Task details
Two lines in the listing below mark the span: one contains "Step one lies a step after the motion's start" and one contains "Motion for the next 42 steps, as". Reproduce both of them and everything between, exactly.

--- Data for this exercise Enclosed Below ---

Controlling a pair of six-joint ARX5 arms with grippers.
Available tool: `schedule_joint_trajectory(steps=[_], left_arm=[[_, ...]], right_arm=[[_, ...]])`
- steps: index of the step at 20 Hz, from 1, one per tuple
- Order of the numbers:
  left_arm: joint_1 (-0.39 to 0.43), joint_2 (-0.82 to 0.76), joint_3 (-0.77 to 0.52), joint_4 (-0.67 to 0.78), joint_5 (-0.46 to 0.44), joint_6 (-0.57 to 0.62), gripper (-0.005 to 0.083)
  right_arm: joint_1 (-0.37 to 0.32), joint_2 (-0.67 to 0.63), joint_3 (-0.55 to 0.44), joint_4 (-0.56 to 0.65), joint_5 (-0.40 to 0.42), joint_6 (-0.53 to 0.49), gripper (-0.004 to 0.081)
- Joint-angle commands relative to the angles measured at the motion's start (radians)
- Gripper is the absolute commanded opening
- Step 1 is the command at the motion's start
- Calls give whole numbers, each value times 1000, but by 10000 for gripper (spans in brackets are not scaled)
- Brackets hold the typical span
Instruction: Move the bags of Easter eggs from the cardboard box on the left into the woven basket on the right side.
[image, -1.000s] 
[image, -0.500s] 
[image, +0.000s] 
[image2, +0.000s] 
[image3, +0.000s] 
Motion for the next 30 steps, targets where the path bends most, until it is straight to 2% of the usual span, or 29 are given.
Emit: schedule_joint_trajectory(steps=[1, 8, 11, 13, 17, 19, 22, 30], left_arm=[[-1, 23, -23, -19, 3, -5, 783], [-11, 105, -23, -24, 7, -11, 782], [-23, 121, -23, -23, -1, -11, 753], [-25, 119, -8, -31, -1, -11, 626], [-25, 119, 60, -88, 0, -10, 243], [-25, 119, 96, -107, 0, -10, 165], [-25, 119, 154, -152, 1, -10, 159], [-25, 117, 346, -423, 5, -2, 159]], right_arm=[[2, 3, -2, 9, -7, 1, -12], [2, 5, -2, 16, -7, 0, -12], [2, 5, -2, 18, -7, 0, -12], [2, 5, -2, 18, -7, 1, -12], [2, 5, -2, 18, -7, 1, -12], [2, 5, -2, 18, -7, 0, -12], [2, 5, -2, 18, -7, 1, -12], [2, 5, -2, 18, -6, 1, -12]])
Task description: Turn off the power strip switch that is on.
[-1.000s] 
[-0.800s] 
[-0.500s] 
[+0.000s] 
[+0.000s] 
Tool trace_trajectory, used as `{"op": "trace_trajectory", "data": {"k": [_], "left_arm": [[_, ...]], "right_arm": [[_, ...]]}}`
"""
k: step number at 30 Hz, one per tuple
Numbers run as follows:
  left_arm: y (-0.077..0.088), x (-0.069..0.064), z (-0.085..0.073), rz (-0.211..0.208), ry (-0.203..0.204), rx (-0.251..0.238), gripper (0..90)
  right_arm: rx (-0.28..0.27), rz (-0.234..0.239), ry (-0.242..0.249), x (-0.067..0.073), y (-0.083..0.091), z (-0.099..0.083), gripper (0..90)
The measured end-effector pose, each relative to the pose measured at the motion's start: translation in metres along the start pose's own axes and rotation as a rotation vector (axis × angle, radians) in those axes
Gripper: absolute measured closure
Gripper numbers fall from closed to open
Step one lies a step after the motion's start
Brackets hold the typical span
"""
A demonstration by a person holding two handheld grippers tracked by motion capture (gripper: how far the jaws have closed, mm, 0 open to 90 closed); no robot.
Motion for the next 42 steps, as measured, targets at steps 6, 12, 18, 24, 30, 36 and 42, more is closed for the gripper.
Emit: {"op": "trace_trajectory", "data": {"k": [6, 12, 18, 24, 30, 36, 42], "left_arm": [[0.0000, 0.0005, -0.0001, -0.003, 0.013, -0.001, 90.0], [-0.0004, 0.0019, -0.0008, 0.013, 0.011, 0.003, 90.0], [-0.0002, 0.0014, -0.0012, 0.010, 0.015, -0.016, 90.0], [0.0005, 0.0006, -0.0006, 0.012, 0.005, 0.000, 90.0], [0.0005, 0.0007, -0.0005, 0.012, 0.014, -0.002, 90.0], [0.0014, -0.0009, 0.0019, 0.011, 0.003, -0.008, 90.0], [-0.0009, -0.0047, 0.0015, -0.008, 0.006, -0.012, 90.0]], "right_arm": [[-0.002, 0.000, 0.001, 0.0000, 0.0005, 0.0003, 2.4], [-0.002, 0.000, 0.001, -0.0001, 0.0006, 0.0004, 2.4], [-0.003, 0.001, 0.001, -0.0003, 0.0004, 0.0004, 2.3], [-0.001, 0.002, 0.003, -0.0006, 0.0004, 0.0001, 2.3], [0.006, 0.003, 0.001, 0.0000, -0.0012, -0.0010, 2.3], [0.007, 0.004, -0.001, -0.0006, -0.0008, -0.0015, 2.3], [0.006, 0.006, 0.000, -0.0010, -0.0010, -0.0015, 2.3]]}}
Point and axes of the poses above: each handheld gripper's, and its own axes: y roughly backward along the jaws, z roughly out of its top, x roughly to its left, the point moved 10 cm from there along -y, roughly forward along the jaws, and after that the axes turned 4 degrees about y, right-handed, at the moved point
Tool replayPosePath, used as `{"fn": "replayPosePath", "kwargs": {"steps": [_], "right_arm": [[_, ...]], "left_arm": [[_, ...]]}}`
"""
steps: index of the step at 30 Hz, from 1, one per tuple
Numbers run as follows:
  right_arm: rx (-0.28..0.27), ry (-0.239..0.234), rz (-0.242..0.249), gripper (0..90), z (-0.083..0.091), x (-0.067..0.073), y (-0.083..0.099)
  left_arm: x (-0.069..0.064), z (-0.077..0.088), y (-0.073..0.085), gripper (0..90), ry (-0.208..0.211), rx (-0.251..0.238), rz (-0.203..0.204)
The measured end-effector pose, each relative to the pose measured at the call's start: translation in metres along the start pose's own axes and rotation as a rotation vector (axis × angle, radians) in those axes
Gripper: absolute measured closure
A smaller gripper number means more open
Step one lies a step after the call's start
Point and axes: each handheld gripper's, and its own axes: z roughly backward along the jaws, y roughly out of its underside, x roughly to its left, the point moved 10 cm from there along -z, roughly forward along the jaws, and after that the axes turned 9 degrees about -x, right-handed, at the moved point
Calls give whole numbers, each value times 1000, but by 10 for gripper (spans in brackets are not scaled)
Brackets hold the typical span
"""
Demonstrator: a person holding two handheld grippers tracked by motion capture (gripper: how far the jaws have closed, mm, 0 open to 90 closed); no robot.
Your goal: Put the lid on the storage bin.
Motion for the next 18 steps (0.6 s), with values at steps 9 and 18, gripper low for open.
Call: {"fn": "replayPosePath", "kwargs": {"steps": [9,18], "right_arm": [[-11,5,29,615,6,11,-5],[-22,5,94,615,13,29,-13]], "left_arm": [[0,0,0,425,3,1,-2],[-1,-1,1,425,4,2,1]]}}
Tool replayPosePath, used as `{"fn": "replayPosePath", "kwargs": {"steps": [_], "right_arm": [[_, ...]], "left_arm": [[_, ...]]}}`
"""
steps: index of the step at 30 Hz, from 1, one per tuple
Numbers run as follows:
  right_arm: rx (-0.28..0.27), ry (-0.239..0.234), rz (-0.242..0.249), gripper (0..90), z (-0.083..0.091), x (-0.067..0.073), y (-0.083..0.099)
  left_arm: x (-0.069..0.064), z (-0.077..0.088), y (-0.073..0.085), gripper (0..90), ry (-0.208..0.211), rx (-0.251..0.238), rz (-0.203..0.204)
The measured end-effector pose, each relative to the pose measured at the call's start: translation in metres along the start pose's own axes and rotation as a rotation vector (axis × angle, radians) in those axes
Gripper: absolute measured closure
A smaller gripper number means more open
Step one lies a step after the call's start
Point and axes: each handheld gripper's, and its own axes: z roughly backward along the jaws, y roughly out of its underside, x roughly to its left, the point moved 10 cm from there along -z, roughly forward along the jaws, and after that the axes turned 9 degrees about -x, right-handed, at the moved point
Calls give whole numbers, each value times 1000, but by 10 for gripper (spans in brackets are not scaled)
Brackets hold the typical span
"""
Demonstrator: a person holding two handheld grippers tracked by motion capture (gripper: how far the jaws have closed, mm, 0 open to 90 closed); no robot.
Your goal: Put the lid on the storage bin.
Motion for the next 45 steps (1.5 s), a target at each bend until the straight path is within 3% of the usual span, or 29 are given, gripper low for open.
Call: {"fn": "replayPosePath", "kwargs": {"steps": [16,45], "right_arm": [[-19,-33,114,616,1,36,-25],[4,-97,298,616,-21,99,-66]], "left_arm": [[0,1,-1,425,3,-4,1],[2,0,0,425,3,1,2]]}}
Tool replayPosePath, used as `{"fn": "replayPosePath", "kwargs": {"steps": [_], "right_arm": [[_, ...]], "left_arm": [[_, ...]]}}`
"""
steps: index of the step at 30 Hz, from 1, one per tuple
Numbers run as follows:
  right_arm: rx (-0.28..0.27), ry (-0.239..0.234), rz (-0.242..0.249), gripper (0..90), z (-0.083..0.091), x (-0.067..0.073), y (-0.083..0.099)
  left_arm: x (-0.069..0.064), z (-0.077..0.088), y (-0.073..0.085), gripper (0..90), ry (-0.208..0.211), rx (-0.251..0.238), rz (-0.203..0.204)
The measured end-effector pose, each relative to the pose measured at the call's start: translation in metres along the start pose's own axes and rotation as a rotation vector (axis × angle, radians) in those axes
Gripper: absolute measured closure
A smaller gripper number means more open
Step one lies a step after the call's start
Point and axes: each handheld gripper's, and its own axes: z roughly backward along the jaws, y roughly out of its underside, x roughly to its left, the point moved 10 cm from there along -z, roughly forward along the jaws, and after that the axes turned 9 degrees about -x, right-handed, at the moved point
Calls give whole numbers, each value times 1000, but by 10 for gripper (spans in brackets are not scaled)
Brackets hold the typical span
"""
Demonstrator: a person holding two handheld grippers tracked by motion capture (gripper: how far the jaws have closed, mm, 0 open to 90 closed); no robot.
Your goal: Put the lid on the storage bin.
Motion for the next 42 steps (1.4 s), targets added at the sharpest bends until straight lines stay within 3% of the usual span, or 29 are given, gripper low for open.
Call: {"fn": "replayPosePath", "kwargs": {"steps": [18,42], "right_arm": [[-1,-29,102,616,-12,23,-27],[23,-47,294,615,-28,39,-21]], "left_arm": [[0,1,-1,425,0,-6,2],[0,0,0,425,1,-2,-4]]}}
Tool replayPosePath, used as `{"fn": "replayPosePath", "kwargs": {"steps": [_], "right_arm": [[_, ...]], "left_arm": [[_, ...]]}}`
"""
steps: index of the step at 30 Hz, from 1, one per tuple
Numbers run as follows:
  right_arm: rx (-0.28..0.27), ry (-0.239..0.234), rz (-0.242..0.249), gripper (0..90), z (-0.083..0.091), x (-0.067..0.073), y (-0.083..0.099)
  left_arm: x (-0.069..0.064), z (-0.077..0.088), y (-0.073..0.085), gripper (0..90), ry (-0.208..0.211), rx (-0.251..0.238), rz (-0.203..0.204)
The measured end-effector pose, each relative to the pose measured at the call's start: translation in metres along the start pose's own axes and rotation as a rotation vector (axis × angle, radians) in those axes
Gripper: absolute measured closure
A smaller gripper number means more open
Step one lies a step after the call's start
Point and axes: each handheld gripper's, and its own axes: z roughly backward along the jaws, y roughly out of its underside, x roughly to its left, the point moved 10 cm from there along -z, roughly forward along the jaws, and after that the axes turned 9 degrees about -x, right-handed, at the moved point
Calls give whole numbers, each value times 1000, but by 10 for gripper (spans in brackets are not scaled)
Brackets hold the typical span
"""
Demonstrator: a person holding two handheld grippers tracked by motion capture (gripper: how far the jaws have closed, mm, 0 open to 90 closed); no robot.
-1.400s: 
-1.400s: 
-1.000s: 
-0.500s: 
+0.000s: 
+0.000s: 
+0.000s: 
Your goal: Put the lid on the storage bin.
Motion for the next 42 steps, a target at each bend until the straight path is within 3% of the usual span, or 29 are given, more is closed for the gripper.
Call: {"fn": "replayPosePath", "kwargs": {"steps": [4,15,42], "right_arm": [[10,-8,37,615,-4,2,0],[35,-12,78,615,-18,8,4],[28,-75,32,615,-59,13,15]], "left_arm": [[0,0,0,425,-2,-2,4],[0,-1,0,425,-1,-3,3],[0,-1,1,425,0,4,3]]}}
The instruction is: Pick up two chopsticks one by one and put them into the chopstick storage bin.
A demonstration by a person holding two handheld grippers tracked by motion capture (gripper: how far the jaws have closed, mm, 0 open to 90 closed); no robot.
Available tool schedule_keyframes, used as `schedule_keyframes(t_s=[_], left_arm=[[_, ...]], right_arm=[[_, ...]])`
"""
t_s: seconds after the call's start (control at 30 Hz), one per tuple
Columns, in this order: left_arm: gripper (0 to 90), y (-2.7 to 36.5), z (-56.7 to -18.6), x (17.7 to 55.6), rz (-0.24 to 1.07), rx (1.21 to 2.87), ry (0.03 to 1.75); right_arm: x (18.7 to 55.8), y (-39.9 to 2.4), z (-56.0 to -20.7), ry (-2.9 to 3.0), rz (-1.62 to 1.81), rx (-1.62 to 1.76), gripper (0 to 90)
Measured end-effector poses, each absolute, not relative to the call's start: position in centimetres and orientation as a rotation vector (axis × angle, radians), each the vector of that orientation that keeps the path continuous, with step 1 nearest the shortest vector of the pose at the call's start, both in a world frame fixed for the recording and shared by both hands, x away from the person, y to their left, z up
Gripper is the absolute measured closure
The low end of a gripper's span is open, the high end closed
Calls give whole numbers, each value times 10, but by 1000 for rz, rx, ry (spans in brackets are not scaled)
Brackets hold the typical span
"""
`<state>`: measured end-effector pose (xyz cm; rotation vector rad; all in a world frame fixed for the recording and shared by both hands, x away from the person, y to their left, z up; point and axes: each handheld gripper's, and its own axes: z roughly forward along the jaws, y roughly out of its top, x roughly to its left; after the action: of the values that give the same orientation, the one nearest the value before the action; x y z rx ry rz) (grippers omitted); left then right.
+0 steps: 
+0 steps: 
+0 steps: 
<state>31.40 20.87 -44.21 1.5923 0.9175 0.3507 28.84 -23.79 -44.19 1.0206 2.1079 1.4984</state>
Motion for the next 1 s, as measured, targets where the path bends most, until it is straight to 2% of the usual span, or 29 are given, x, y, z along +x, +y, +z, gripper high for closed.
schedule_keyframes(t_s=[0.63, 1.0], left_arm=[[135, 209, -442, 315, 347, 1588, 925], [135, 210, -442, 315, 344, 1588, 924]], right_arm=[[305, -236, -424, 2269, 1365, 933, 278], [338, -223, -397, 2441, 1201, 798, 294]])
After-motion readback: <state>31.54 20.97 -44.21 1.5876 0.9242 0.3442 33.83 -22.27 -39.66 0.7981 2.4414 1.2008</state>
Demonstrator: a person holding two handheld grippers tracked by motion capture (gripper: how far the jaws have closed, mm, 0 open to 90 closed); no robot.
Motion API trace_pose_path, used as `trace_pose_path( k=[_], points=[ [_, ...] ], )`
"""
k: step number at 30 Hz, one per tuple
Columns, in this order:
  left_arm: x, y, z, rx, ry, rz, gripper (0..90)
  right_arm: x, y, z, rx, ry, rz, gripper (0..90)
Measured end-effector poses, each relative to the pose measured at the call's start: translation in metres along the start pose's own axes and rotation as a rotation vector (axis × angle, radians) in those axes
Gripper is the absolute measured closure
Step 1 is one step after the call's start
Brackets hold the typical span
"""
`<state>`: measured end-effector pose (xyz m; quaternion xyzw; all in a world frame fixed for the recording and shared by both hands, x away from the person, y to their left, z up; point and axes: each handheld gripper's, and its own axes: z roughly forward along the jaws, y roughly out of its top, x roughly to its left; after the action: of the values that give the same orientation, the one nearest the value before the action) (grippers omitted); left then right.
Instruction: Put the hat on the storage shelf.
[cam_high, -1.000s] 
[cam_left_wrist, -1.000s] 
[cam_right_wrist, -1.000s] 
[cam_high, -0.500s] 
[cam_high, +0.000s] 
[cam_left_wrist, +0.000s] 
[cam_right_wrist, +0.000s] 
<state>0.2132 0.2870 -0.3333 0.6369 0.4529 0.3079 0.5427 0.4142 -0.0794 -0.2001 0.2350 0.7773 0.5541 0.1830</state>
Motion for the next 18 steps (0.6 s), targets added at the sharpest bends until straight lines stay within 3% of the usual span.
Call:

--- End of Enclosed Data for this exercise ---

Task solution
Step one lies a step after the motion's start
Brackets hold the typical span
"""
A demonstration by a person holding two handheld grippers tracked by motion capture (gripper: how far the jaws have closed, mm, 0 open to 90 closed); no robot.
Motion for the next 42 steps, as measured, targets at steps 6, 12, 18, 24, 30, 36 and 42, more is closed for the gripper.

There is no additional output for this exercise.